Park Data Ingest — Real-Time ETL Pipeline

ETL Pipeline

Three Phases, One Container, Every 10 Minutes

Each run executes three sequential processing phases: entities (metadata upserts), schedules (operating hours + Lightning Lane purchase options), and live data (real-time attraction status with event detection).
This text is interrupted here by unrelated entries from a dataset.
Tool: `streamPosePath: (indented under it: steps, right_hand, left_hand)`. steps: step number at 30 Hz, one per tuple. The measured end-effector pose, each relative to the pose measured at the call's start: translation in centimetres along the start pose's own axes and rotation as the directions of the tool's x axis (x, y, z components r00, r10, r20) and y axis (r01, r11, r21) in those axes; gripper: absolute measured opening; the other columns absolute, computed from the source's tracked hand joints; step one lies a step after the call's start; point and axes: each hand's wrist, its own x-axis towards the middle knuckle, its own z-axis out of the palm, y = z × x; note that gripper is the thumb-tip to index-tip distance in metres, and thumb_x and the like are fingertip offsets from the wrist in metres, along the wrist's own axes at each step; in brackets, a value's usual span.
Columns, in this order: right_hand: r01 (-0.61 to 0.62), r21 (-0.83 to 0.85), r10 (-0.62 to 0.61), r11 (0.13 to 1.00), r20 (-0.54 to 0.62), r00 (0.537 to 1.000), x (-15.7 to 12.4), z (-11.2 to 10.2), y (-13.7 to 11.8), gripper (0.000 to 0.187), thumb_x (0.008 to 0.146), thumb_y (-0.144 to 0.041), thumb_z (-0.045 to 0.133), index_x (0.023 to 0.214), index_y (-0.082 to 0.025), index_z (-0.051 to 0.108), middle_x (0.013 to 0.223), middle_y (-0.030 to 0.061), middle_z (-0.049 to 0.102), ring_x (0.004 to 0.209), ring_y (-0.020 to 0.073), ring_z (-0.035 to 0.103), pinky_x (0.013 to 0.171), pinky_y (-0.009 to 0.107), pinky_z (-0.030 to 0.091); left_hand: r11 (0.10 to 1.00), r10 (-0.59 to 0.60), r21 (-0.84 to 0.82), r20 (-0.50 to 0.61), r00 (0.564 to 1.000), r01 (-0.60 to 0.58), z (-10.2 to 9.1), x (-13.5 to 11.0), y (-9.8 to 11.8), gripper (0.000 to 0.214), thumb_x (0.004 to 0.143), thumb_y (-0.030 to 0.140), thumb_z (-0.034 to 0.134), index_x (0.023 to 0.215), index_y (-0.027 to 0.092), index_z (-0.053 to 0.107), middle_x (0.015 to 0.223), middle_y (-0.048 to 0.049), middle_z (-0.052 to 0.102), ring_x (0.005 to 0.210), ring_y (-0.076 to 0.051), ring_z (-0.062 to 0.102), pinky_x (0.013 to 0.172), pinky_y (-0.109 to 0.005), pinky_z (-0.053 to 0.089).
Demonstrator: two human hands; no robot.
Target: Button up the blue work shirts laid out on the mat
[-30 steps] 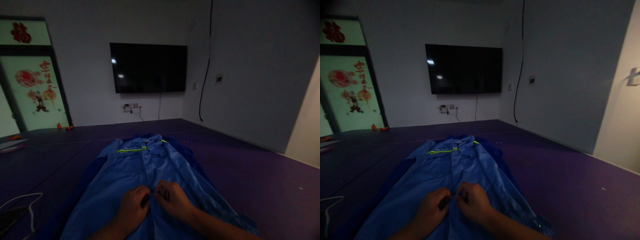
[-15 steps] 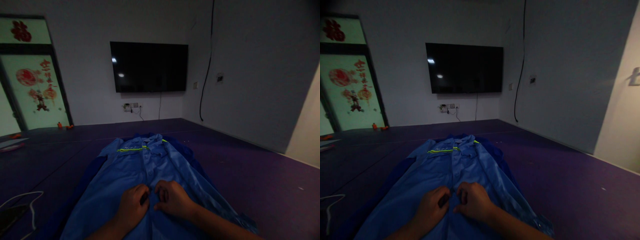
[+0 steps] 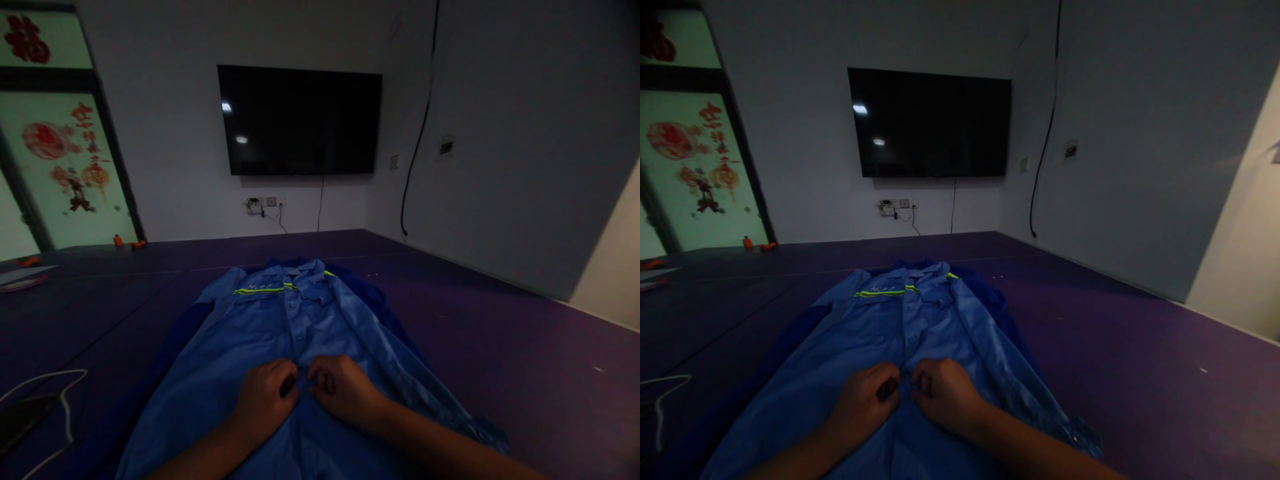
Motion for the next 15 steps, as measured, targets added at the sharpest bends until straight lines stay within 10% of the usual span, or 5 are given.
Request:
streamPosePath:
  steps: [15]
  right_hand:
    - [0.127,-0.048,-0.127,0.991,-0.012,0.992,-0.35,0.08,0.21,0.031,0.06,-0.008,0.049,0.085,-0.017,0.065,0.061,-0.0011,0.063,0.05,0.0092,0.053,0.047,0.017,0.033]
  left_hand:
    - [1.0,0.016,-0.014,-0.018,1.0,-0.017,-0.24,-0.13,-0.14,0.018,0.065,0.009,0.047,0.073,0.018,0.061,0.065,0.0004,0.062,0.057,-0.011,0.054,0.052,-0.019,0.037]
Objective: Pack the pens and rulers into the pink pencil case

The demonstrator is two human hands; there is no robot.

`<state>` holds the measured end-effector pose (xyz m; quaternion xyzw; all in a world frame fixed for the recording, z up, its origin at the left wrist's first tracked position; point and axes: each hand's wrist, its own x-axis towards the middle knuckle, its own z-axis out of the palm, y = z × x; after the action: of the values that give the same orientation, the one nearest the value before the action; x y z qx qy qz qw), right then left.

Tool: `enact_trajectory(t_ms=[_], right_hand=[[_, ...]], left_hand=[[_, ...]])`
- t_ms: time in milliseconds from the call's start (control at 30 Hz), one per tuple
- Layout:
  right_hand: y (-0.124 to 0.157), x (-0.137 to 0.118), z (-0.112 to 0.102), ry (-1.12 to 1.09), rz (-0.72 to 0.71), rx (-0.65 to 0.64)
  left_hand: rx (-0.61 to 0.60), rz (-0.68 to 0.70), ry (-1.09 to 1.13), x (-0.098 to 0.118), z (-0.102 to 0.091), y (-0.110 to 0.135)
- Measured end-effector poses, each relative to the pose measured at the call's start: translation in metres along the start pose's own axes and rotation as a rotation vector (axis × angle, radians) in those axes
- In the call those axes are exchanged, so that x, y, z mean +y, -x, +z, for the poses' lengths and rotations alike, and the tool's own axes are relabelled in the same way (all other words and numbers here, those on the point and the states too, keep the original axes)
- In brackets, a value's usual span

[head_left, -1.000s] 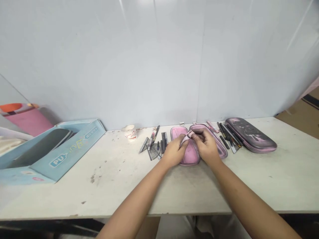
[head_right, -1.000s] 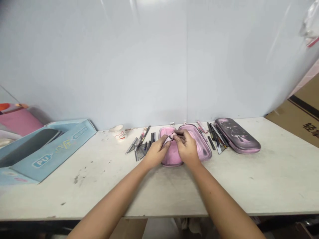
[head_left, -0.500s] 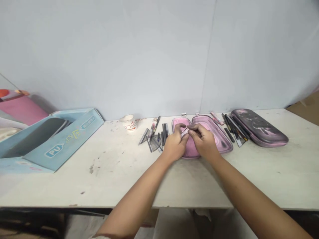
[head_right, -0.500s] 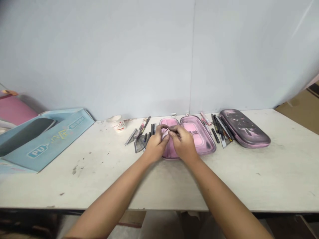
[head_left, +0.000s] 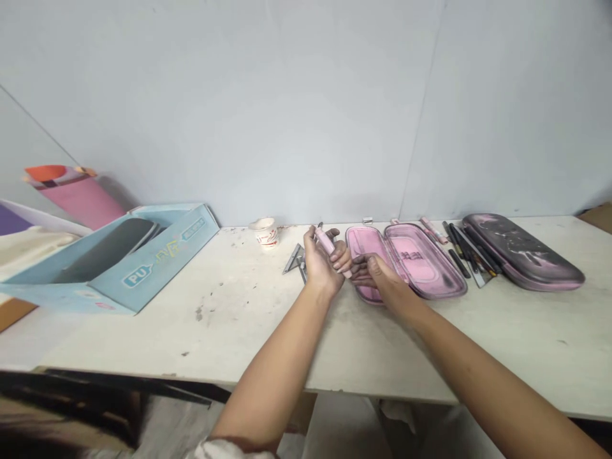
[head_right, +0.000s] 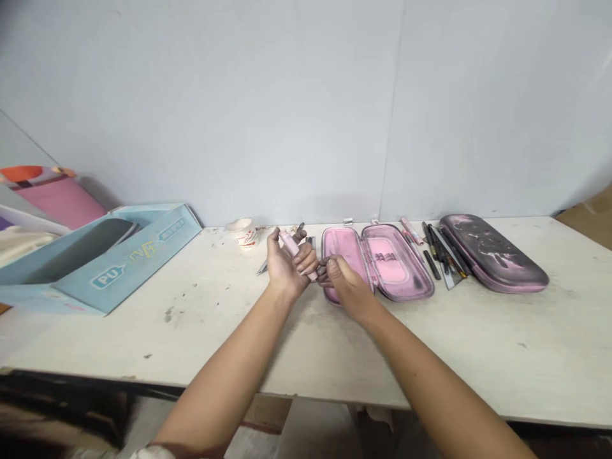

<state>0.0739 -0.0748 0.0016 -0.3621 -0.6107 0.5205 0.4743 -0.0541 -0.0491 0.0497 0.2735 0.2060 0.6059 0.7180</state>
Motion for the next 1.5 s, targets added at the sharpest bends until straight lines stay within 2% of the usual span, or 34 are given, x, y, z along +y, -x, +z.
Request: enact_trajectory(t_ms=[167,300,467,533,567,667,733,867,933,1100,1167,1300,1400,1500], right_hand=[[0.004,-0.005,0.009,-0.075,0.083,-0.079],[0.002,-0.004,0.01,-0.214,0.095,-0.107],[0.001,-0.001,0.01,-0.215,0.087,-0.117],[0.0,-0.003,0.008,-0.118,0.053,-0.071],[0.0,-0.005,0.006,-0.044,0.015,-0.009],[-0.002,-0.009,-0.003,0.158,-0.161,0.224],[-0.004,-0.01,-0.011,0.233,-0.251,0.303],[-0.005,-0.01,-0.022,0.314,-0.314,0.344],[-0.005,-0.011,-0.024,0.296,-0.311,0.307],[-0.003,-0.015,-0.021,0.077,-0.185,0.189],[-0.002,-0.018,-0.021,0.035,-0.175,0.219],[0.0,-0.024,-0.021,0.061,-0.282,0.342],[0.002,-0.027,-0.021,0.062,-0.276,0.383],[0.003,-0.027,-0.02,0.064,-0.26,0.414]], left_hand=[[0.024,-0.003,0.094,0.006,-0.003,0.002],[0.065,-0.007,0.107,0.004,-0.002,0.003],[0.071,-0.021,0.107,0.004,-0.003,0.002],[0.064,-0.017,0.072,0.002,-0.003,0.001],[0.062,-0.022,0.022,-0.001,-0.003,0.001],[0.034,-0.059,-0.245,-0.013,-0.002,0.003],[-0.001,-0.067,-0.409,-0.023,-0.001,0.005],[-0.067,-0.066,-0.552,-0.036,0.001,0.01],[-0.087,-0.094,-0.545,-0.037,0.001,0.012],[-0.127,-0.145,-0.434,-0.037,0.001,0.016],[-0.159,-0.169,-0.447,-0.037,0.003,0.018],[-0.21,-0.218,-0.512,-0.037,0.012,0.021],[-0.151,-0.161,-0.593,-0.038,0.016,0.023],[-0.122,-0.138,-0.635,-0.042,0.013,0.02]])
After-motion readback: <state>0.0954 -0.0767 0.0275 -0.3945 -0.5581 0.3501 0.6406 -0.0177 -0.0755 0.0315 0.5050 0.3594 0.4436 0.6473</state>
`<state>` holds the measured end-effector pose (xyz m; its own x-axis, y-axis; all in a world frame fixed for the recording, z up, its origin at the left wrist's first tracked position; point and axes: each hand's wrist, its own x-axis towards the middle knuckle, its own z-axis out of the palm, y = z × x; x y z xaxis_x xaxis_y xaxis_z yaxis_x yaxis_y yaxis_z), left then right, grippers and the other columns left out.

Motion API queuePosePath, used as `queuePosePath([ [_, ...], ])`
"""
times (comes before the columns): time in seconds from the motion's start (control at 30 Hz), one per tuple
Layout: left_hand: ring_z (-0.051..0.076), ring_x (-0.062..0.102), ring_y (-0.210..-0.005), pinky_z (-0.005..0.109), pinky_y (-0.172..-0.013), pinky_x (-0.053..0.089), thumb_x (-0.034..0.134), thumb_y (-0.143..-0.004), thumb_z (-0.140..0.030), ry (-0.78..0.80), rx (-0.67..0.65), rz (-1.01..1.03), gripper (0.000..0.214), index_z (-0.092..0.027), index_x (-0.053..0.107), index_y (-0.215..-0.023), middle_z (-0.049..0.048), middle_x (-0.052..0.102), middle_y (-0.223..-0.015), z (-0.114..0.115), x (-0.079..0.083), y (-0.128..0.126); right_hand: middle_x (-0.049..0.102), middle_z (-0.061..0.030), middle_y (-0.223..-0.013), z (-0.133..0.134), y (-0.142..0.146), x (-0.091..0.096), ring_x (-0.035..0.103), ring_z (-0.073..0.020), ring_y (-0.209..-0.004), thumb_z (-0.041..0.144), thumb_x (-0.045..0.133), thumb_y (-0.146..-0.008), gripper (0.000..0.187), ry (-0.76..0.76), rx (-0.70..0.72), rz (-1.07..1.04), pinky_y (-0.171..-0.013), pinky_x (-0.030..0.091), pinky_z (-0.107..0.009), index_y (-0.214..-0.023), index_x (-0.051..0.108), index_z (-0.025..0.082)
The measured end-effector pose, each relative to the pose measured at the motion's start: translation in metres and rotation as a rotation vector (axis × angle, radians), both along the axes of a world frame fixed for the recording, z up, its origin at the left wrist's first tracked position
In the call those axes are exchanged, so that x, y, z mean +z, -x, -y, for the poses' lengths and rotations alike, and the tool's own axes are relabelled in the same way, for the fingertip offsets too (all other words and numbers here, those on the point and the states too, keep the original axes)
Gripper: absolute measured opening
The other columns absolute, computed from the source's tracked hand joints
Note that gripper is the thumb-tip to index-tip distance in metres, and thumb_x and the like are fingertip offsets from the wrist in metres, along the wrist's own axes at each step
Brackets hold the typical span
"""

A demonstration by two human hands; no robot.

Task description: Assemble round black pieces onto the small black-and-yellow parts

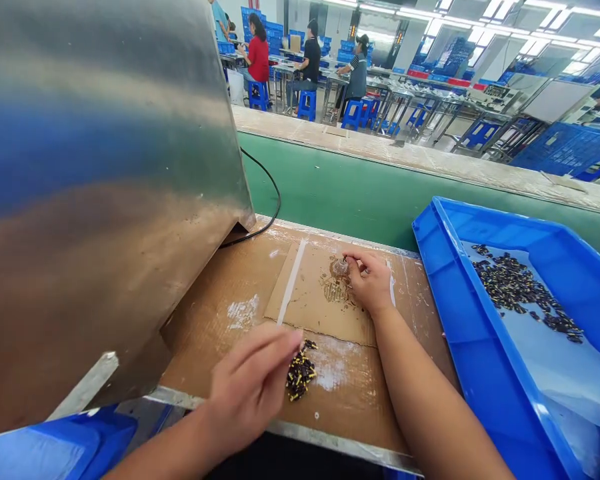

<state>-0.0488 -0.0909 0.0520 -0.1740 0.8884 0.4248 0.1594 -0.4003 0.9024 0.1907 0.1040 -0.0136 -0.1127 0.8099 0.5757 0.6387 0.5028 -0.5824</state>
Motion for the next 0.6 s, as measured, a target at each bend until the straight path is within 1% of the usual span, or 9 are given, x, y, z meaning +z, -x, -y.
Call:
queuePosePath([
  [0.03,0.019,0.071,-0.085,0.031,-0.079,0.061,0.073,-0.085,-0.013,0.012,-0.019,0.024,0.033,-0.035,0.076,-0.110,0.0041,0.075,-0.094,-0.016,-0.002,-0.013,0.075,-0.0048,-0.096,0.000,0.000,0.000,0.065,-0.0177,-0.078,0.027,0.060,-0.096,0.019,0.000,-0.001,0.003,-0.069,0.053,-0.030,-0.104,0.077,0.024],
  [0.07,0.018,0.071,-0.084,0.030,-0.078,0.061,0.071,-0.087,-0.013,0.048,-0.047,0.065,0.035,-0.033,0.075,-0.115,0.0046,0.075,-0.096,-0.033,-0.004,-0.024,0.075,-0.0048,-0.096,0.001,0.000,0.000,0.065,-0.0177,-0.078,0.027,0.060,-0.096,0.019,0.004,-0.002,0.003,-0.068,0.053,-0.030,-0.104,0.077,0.024],
  [0.13,0.016,0.071,-0.078,0.028,-0.073,0.061,0.072,-0.088,-0.019,0.207,-0.114,0.279,0.024,-0.027,0.076,-0.110,0.0059,0.075,-0.092,-0.063,-0.003,-0.041,0.076,-0.0051,-0.098,0.001,-0.001,0.000,0.065,-0.0178,-0.079,0.028,0.060,-0.096,0.019,0.013,-0.002,0.001,-0.068,0.053,-0.030,-0.104,0.077,0.023],
  [0.2,0.015,0.069,-0.073,0.026,-0.070,0.060,0.076,-0.086,-0.025,0.303,-0.153,0.449,0.017,-0.021,0.077,-0.102,0.0068,0.074,-0.087,-0.088,-0.005,-0.048,0.076,-0.0052,-0.099,0.002,-0.001,0.001,0.065,-0.0181,-0.079,0.027,0.060,-0.096,0.019,0.020,-0.001,0.004,-0.069,0.053,-0.031,-0.105,0.077,0.024],
  [0.27,0.014,0.067,-0.071,0.024,-0.069,0.058,0.079,-0.083,-0.027,0.323,-0.133,0.510,0.018,-0.017,0.075,-0.097,0.0069,0.072,-0.082,-0.105,-0.012,-0.049,0.076,-0.0049,-0.099,0.002,0.000,0.001,0.065,-0.0184,-0.080,0.027,0.060,-0.096,0.019,0.018,-0.002,0.010,-0.069,0.053,-0.031,-0.105,0.076,0.024],
  [0.37,0.012,0.065,-0.071,0.021,-0.067,0.053,0.080,-0.080,-0.030,0.405,-0.072,0.608,0.022,-0.014,0.072,-0.093,0.0051,0.069,-0.080,-0.114,-0.033,-0.048,0.076,-0.0046,-0.097,0.002,0.001,0.001,0.065,-0.0187,-0.080,0.027,0.059,-0.097,0.020,-0.005,-0.027,0.003,-0.070,0.054,-0.032,-0.105,0.076,0.024],
  [0.47,0.011,0.062,-0.071,0.020,-0.064,0.049,0.080,-0.079,-0.034,0.492,-0.078,0.684,0.027,-0.015,0.069,-0.095,0.0038,0.067,-0.081,-0.113,-0.049,-0.049,0.077,-0.0047,-0.096,0.000,0.002,0.000,0.065,-0.0187,-0.077,0.029,0.058,-0.098,0.020,-0.011,-0.054,0.007,-0.069,0.054,-0.032,-0.105,0.076,0.025],
  [0.53,0.011,0.060,-0.072,0.020,-0.063,0.048,0.078,-0.081,-0.035,0.495,-0.096,0.658,0.027,-0.015,0.069,-0.097,0.0035,0.065,-0.082,-0.110,-0.052,-0.051,0.077,-0.0046,-0.095,-0.001,0.002,-0.001,0.064,-0.0184,-0.074,0.031,0.059,-0.098,0.020,-0.001,-0.063,0.016,-0.067,0.054,-0.032,-0.105,0.077,0.025],
  [0.6,0.011,0.058,-0.072,0.020,-0.063,0.047,0.077,-0.082,-0.035,0.495,-0.110,0.634,0.025,-0.016,0.069,-0.097,0.0032,0.064,-0.081,-0.109,-0.052,-0.052,0.077,-0.0043,-0.095,-0.002,0.002,-0.002,0.064,-0.0183,-0.072,0.032,0.059,-0.098,0.020,0.001,-0.068,0.021,-0.067,0.054,-0.033,-0.104,0.077,0.025],
])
All output lands in PostgreSQL.

Source

ThemeParks.wiki API /entity/{id}/children — entity roster /entity/{id}/schedule — operating hours /entity/{id}/live — real-time status Walt Disney World entity ID: e957da41-3552-4cf6-b636-5babc5cbc4e5

Phase 1 — Entities

process_entities() Fetch flat entity roster (attractions, restaurants, shows) UPSERT into park_entities_v2 — 286 entities Fields: entity_id, name, entity_type, parent_id, slug, lat/lon, timezone RETIRED_ENTITY_IDS blocklist — suppress writes for closed attractions

Phase 2 — Schedules

process_schedules() Park operating hours per date UPSERT into park_schedules_v2 Lightning Lane purchase options — UPSERT into ll_purchase_options_v2 Fields: entity_id, date, open_time, close_time, is_park_hours

Phase 3 — Live Data

process_live_data() Poll real-time status: wait_time, queue_type, status, is_down UPSERT into park_live_status_logs_v2 — high-volume table Downtime event detection — compare to PREVIOUS_STATES_CACHE Sellout event detection — Lightning Lane FINISHED/SOLD_OUT transitions Release event detection — availability restored after sellout

Event Publishing

publish_sellout_events() — called inline from live data phase Writes selloutEvent (legacy) + selloutEventv2 (enhanced) documents v2 includes: release_duration_minutes, release_duration_display, operating_minutes Duration calculated from last releaseEvent → sellout time, excluding CLOSED periods clip_to_park_hours() strips closed intervals from operating_minutes calculation

Sink

PostgreSQL Flexible Server — az-park-data-v2.postgres.database.azure.com All writes via psycopg2 with ON CONFLICT DO UPDATE upsert semantics Blob Storage — raw API response archival (Azure Storage) 35-day backup retention, geo-redundant

Data Model

Four Core PostgreSQL Tables

All four tables use ON CONFLICT DO UPDATE upsert semantics — every run is idempotent. The high-volume table is park_live_status_logs_v2, which accumulates a snapshot every 10 minutes for each of the 286 park entities.

park_entities_v2

entity_idUUID PK

nameTEXT

entity_typeTEXT

parent_idUUID

slugTEXT

longitude / latitudeFLOAT

timezoneTEXT

286 rows · authoritative entity roster · name column is downstream source-of-truth

park_live_status_logs_v2

entity_idUUID

status_timestampTIMESTAMPTZ

wait_timeINT (minutes)

queue_typeTEXT

statusTEXT

is_downBOOL

queue_detailsJSONB

~144 writes/run · high-volume · powers ride forecasting models

park_schedules_v2

entity_idUUID

dateDATE

open_timeTIME

close_timeTIME

is_park_hoursBOOL

Used by clip_to_park_hours() for operating_minutes calculations and forecast features

ll_purchase_options_v2

entity_idUUID

dateDATE

availability_typeTEXT

priceNUMERIC

statusTEXT

Lightning Lane Individual and Multi pricing · drives sellout event pricing field

Event Document Schema

Sellout and release events are written as structured documents in addition to the tabular snapshots. The v2 sellout event enriches the legacy format with duration analytics derived from operating hours.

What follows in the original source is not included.